:: Try it ::
Report the lines of the data below that contain the string "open".

((

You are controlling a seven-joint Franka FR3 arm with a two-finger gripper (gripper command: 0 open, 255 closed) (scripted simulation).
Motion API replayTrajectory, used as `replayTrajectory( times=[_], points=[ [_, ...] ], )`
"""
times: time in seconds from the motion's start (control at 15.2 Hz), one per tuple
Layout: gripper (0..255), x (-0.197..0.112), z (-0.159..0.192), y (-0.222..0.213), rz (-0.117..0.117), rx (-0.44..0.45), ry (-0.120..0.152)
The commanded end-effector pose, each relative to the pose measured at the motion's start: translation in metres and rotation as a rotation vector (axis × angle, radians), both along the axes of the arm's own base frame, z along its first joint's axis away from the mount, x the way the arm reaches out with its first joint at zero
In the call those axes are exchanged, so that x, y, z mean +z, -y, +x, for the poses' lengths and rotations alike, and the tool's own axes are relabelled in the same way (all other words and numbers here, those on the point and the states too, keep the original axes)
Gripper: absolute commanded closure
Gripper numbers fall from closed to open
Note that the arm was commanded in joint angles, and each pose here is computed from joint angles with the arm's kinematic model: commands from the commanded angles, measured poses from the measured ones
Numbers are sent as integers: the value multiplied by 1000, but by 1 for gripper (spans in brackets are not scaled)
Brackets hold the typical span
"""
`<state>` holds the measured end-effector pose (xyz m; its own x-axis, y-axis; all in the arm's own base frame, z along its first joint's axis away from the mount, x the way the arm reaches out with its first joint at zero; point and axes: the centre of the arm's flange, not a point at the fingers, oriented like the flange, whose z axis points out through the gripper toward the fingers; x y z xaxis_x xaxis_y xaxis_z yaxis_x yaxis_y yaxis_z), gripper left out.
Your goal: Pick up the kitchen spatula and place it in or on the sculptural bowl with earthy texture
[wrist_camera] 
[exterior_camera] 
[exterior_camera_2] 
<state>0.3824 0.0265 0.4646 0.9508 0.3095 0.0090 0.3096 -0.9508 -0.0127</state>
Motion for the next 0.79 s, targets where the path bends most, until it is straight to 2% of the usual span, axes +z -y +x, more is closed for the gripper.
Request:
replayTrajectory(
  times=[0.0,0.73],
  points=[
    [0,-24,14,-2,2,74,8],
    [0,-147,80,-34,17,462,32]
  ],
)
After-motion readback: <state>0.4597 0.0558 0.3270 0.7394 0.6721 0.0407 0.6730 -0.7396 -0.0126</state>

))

:: Answer area ::
You are controlling a seven-joint Franka FR3 arm with a two-finger gripper (gripper command: 0 open, 255 closed) (scripted simulation).
Gripper numbers fall from closed to open

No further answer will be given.